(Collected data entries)
=== Begin Enclosure ===
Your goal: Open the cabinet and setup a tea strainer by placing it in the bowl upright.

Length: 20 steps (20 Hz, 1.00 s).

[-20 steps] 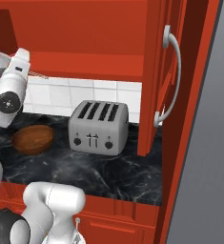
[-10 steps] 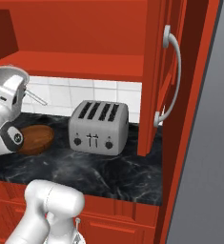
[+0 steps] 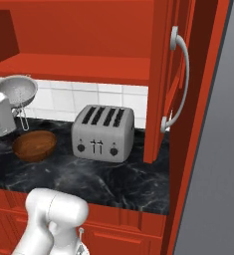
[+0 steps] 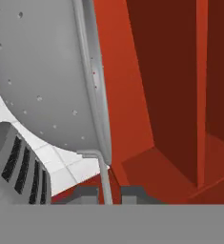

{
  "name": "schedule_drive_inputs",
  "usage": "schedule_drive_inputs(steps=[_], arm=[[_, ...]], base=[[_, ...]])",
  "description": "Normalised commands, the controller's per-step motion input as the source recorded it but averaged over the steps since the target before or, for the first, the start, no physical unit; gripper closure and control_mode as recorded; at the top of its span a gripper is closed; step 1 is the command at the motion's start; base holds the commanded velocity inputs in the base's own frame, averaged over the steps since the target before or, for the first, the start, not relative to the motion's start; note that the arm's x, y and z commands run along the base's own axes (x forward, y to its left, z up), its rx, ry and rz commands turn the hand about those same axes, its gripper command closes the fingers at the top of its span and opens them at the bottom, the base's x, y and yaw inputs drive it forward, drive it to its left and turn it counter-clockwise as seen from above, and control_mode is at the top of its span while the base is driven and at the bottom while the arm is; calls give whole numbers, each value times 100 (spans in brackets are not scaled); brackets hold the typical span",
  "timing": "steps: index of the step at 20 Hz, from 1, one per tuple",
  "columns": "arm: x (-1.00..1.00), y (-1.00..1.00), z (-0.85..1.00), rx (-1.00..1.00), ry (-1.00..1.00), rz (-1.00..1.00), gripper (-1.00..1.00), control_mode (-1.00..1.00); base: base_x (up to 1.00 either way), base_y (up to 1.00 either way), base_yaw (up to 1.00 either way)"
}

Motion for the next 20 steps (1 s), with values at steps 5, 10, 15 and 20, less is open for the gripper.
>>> schedule_drive_inputs(steps=[5,10,15,20], arm=[[-20,7,-46,0,21,-47,100,-100],[0,0,-76,0,33,-52,100,-100],[1,26,-38,3,6,-30,100,-100],[4,69,-11,0,-1,-5,100,-100]], base=[[0,0,0],[0,0,0],[0,0,0],[0,0,0]])
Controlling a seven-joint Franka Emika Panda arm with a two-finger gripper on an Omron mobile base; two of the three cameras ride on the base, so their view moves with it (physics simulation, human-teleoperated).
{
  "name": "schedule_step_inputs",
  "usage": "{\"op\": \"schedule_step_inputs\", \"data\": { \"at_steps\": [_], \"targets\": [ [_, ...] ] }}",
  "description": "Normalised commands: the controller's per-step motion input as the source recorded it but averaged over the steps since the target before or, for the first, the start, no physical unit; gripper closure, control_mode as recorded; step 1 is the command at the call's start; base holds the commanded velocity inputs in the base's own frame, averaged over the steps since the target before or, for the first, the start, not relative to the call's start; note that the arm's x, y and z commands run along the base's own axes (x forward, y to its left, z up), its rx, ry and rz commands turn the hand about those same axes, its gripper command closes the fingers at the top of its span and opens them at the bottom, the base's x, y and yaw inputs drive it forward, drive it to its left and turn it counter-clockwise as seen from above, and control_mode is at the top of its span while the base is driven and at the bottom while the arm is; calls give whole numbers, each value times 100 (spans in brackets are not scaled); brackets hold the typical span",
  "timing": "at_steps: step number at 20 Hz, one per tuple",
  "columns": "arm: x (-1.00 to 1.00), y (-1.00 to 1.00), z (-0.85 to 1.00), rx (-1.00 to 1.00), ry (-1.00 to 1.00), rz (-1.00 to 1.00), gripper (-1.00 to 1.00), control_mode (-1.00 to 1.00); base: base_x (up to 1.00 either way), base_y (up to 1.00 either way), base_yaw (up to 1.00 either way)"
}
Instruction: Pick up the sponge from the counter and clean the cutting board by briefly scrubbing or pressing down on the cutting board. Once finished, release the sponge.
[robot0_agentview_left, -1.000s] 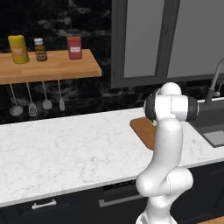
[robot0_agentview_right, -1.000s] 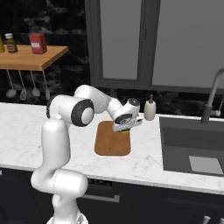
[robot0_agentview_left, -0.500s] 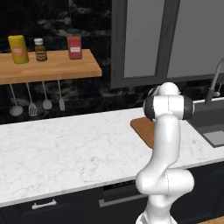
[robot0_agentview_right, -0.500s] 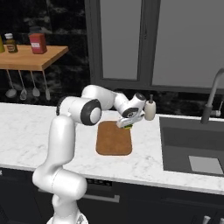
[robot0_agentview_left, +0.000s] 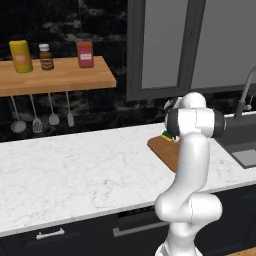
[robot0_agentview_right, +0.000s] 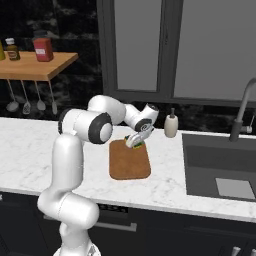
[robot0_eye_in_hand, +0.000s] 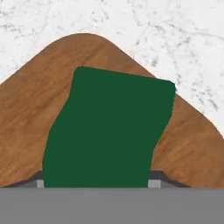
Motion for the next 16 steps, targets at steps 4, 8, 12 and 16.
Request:
{"op": "schedule_step_inputs", "data": {
  "at_steps": [4, 8, 12, 16],
  "targets": [
    [-80, 72, 0, -7, -3, 30, 100, -100, 0, 0, 0],
    [-91, 89, 0, -12, -6, 33, 100, -100, 0, 0, 0],
    [-63, 100, 0, -20, -3, 35, 100, -100, 0, 0, 0],
    [-38, 100, 0, -12, -2, 27, 100, -100, 0, 0, 0]
  ]
}}
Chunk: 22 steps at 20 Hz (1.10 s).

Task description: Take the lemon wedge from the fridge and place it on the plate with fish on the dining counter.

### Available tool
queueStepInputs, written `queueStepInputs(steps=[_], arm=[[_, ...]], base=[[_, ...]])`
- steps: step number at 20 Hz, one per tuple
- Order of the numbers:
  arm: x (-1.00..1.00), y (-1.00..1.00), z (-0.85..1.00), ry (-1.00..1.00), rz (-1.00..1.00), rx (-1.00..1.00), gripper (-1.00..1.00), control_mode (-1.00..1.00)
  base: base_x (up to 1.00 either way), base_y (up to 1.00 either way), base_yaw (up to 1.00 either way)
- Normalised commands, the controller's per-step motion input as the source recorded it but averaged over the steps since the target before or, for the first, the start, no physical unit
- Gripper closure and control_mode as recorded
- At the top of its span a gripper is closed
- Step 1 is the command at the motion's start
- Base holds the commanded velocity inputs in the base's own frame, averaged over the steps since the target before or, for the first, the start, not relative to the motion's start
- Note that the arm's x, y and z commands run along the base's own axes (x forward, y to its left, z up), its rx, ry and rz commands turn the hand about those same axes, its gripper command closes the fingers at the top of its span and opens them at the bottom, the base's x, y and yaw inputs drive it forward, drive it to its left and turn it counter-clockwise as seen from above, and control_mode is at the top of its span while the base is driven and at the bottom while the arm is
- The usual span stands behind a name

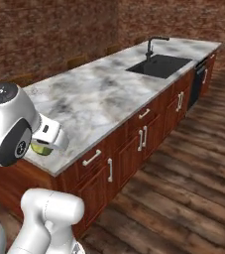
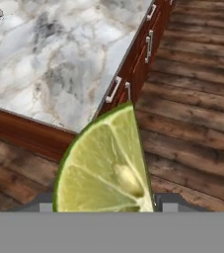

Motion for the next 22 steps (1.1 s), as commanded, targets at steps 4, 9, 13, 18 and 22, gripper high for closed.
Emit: queueStepInputs(steps=[4,9,13,18,22], arm=[[0.00,0.00,0.00,0.00,0.00,0.00,1.00,1.00],[0.00,0.00,0.00,0.00,0.00,0.00,1.00,1.00],[0.00,0.00,0.00,0.00,0.00,0.00,1.00,1.00],[0.00,0.00,0.00,0.00,0.00,0.00,1.00,1.00],[0.00,0.00,0.00,0.00,0.00,0.00,1.00,1.00]], base=[[-0.29,0.01,0.50],[-0.19,0.02,0.41],[-0.11,0.37,0.37],[0.21,0.97,0.09],[0.69,1.00,0.00]])
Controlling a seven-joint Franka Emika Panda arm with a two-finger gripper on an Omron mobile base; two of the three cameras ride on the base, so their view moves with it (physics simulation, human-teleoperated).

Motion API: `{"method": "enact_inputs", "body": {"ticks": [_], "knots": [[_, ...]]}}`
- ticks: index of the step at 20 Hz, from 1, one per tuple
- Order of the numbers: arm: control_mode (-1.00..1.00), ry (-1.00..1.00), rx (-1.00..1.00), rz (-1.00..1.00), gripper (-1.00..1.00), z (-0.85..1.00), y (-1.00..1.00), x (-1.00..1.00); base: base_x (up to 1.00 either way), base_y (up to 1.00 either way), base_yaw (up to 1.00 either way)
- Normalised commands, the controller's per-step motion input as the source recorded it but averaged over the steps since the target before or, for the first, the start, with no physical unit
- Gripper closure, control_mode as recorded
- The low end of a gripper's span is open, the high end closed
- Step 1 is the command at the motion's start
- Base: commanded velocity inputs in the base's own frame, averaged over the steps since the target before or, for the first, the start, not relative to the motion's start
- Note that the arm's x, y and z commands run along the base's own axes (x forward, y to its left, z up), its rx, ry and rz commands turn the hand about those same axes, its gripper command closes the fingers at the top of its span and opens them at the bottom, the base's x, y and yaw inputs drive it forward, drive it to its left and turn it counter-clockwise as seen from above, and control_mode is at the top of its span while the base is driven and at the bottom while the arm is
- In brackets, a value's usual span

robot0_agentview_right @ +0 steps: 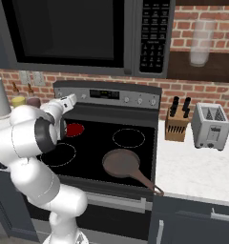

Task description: Turn off the rear left burner of the stove.

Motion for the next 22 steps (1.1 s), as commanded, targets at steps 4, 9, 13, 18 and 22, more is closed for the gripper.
{"method": "enact_inputs", "body": {"ticks": [4, 9, 13, 18, 22], "knots": [[-1.0, -0.11, -0.01, 0.0, -1.0, -0.08, 0.07, 0.11, 0.0, 0.0, 0.0], [-1.0, -0.1, -0.01, 0.0, -1.0, -0.09, 0.09, 0.11, 0.0, 0.0, 0.0], [-1.0, -0.05, 0.0, 0.0, -1.0, -0.26, 0.04, 0.0, 0.0, 0.0, 0.0], [-1.0, -0.03, 0.0, 0.0, -1.0, -0.34, 0.0, 0.0, 0.0, 0.0, 0.0], [-1.0, 0.0, 0.0, 0.0, -1.0, 0.0, 0.0, 0.0, 0.0, 0.0, 0.0]]}}
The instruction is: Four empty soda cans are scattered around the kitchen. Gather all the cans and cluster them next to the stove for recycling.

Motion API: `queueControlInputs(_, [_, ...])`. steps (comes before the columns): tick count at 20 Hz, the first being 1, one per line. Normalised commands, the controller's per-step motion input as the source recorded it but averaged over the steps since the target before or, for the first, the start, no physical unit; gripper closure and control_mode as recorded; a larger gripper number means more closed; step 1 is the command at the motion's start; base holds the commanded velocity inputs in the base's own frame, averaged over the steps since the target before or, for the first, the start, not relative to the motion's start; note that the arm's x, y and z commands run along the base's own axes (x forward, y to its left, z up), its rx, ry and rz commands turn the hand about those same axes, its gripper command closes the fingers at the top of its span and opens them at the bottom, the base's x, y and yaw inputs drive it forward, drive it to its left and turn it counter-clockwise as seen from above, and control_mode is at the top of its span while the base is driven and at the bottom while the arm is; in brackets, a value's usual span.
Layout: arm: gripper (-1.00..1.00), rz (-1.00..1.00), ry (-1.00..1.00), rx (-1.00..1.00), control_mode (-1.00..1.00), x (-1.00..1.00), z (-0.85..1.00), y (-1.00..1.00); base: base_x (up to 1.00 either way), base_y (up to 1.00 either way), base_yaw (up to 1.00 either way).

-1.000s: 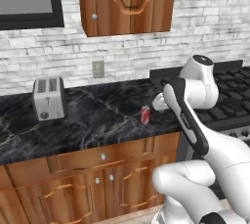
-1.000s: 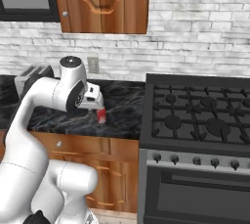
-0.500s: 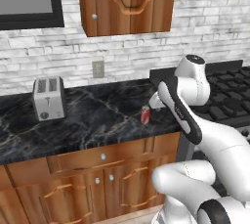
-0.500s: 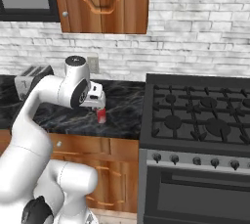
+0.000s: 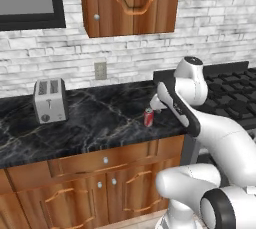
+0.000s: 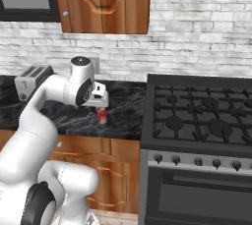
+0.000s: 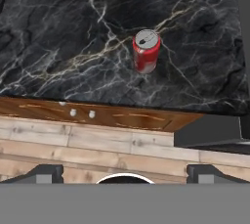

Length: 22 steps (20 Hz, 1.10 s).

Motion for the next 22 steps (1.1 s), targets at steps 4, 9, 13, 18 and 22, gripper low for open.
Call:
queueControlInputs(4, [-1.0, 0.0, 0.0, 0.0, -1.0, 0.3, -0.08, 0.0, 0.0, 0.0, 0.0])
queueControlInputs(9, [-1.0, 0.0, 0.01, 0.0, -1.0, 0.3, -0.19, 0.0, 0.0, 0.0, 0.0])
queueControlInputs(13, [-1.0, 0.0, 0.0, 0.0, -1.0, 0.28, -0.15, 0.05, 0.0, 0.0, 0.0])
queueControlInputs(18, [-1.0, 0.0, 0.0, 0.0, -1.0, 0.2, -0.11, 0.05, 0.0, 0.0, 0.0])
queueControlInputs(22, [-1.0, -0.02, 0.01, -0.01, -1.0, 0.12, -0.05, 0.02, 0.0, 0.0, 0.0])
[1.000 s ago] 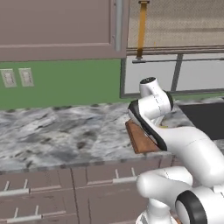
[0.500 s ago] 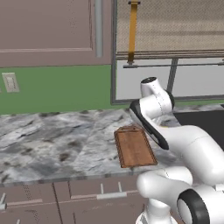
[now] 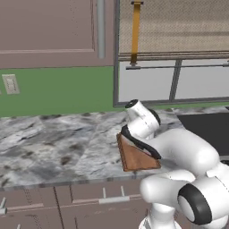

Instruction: Pick up the sponge from the counter and clean the cutting board by briefly scrubbing or pressing down on the cutting board. Once finished, release the sponge.

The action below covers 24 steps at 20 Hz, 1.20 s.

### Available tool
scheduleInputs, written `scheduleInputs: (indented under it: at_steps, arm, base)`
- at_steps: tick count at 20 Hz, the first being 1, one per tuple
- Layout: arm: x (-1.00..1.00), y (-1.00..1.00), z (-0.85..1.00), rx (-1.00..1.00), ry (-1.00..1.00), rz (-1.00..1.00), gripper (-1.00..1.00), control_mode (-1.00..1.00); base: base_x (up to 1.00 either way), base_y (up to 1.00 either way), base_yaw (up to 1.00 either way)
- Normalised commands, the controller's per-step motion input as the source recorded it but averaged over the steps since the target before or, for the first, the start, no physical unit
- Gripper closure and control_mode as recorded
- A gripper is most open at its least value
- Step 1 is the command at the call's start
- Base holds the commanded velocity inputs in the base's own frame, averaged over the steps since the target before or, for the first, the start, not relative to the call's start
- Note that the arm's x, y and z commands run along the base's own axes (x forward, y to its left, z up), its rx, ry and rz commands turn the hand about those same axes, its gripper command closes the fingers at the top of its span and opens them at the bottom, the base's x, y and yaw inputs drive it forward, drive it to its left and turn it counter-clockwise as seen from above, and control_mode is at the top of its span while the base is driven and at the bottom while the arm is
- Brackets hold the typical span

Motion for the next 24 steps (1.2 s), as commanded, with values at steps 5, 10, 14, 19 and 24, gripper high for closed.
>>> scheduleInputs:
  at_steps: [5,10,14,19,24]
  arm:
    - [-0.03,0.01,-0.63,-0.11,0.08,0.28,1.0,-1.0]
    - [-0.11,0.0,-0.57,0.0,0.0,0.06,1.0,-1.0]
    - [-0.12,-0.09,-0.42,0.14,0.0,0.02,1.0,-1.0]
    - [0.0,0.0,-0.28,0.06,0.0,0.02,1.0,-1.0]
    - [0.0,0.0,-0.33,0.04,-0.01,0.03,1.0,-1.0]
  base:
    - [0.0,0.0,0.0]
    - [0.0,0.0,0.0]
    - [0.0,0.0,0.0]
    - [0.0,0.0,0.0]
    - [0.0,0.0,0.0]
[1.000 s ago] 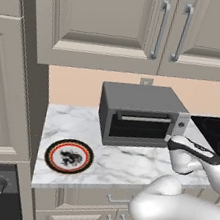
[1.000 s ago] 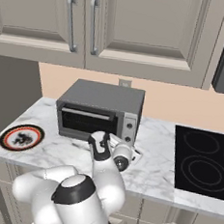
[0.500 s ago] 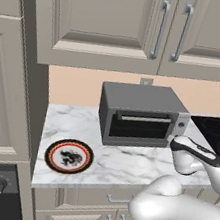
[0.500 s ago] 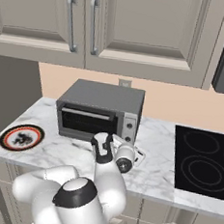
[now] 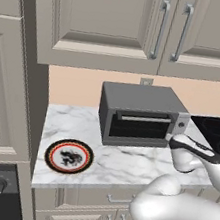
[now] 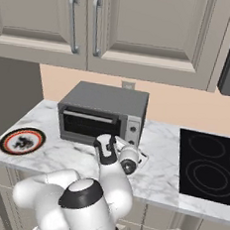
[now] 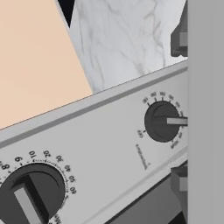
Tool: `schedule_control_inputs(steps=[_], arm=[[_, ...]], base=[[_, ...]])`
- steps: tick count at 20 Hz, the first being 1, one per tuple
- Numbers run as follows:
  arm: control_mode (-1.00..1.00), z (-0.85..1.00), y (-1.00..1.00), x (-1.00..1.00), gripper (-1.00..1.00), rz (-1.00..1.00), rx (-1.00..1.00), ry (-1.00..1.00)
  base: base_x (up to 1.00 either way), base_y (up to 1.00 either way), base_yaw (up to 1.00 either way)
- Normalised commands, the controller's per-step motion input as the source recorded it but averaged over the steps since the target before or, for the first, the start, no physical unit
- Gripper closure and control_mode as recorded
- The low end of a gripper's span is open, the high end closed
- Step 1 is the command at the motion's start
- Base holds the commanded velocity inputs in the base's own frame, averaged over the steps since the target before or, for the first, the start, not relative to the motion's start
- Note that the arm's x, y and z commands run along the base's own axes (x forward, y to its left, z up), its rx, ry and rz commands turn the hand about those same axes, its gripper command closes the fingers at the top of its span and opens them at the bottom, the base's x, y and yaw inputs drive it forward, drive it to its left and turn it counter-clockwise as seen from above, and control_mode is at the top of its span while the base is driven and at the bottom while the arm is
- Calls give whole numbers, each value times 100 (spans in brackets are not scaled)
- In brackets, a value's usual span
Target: Pull the toaster oven rack outwards. Pick up the baguette from the plate and place it on the toaster oven rack. Close the toaster oven door fully and set the temperature to the lowest setting.
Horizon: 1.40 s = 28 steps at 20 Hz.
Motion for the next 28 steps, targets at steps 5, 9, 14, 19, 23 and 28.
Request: schedule_control_inputs(steps=[5, 9, 14, 19, 23, 28], arm=[[-100, 0, 0, 12, -100, 0, 0, 2], [-100, 0, 0, 0, -100, 0, 0, 0], [-100, 0, 0, 1, 100, 0, 0, 0], [-100, 0, 0, 1, 100, 0, 0, 0], [-100, 1, 0, 0, 100, 0, -2, 0], [-100, 10, -1, 0, 100, 3, -13, 0]], base=[[0, 0, 0], [0, 0, 0], [0, 0, 0], [0, 0, 0], [0, 0, 0], [0, 0, 0]])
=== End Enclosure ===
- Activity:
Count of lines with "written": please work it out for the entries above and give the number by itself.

- Answer box:
2